Эти люди усадили его в большое кресло, вытащенное из зала суда или из каких-то сеней, покрыли кресло красным флагом, а к спинке привязали шест, увенчанный красным колпаком. Как ни уговаривал их доктор оставить эту затею, они посадили Чарльза на эту триумфальную колесницу и на плечах понесли к его квартире. У ног его колыхалось целое море красных шапок, и из-под них иногда выглядывали на него такие ужасные лица, что он начинал сомневаться в действительности, подозревал, что сам помешался и что его просто везут в телеге на пути к гильотине.
Буйная процессия была похожа на какой-то страшный сон. Его несли, обнимались со встречными и всем его показывали. Окрашивая убеленные снегом улицы красным цветом республики, они топтались и скакали по мостовой с таким же оживлением, как в ту пору, когда окрашивали ее еще более густым багровым цветом, и таким манером внесли Чарльза во двор дома, где жило его семейство. Доктор пошел вперед предупредить дочь о случившемся, и, когда ее муж предстал перед ней, она без чувств упала к нему на руки.
Прижав ее к груди, он так повернул ее прелестную голову, чтобы заслониться ею от буйно веселившейся толпы и чтобы никто не видел его слез и уст, припавших к ее устам. Видя это, несколько человек начали танцевать. Тогда и вся толпа в одну минуту предалась пляске и по всему двору затянули карманьолу. Потом схватили одну молодую женщину, посадили на опустевшее кресло, провозгласили ее богиней свободы и понесли вон со двора, запрудив все соседние улицы, на набережную Сены и дальше, через мост, продолжая отплясывать карманьолу, которая и увлекла их в другую часть города.
Дарней горячо сжал руку доктора, стоявшего перед ним в гордом сознании своей победы; потом схватил руку мистера Лорри, который прибежал, запыхавшись, и насилу мог пробраться сквозь толкотню карманьолы; расцеловал маленькую Люси, обвившую ручками его шею, расцеловался с верной и усердной мисс Просс, которая подала ему малютку дочь, и, наконец, схватил на руки жену и отнес ее наверх, в их квартиру.

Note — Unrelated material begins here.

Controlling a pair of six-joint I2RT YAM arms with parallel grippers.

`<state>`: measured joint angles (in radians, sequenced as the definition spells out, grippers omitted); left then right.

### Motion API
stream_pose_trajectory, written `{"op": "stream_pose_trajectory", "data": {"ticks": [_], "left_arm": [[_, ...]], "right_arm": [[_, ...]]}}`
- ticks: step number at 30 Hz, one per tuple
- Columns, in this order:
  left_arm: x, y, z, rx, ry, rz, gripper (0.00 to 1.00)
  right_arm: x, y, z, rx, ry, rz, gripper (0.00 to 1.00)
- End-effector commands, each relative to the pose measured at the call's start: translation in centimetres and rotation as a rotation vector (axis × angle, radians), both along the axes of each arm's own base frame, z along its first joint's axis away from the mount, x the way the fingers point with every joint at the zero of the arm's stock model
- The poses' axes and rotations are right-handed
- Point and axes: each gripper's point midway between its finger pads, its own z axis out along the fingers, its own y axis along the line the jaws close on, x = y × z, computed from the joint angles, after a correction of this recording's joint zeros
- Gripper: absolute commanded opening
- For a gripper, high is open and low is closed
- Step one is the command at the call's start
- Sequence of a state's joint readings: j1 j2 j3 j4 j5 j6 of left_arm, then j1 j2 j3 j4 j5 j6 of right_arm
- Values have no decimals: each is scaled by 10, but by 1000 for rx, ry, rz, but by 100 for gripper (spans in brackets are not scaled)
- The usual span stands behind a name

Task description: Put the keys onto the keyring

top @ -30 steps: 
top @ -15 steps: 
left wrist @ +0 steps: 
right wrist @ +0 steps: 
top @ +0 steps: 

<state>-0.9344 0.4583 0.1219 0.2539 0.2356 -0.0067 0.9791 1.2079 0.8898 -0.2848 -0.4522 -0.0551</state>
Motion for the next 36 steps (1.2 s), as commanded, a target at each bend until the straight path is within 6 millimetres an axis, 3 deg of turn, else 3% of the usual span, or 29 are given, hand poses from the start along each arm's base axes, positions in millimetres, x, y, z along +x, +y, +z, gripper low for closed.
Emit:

— Люси, радость моя, я спасен!
— О бесценный мой Чарльз, дай же мне на коленях возблагодарить за это Бога!
Все благоговейно преклонили головы. Снова приняв ее в свои объятия, он сказал ей:
— А теперь, дорогая, поблагодари отца. Ни один человек во Франции не мог бы сделать для меня того, что он сделал.
Она положила голову на грудь отца, как сам он давно-давно клал свою бедную голову на ее грудь.
Он был счастлив тем, что мог отплатить ей, чувствовал, что вознагражден за прежние страдания, и гордился своим могуществом.
— Не будь же так малодушна, мое сокровище, — уговаривал он ее. — Не дрожи так. Ведь я его спас!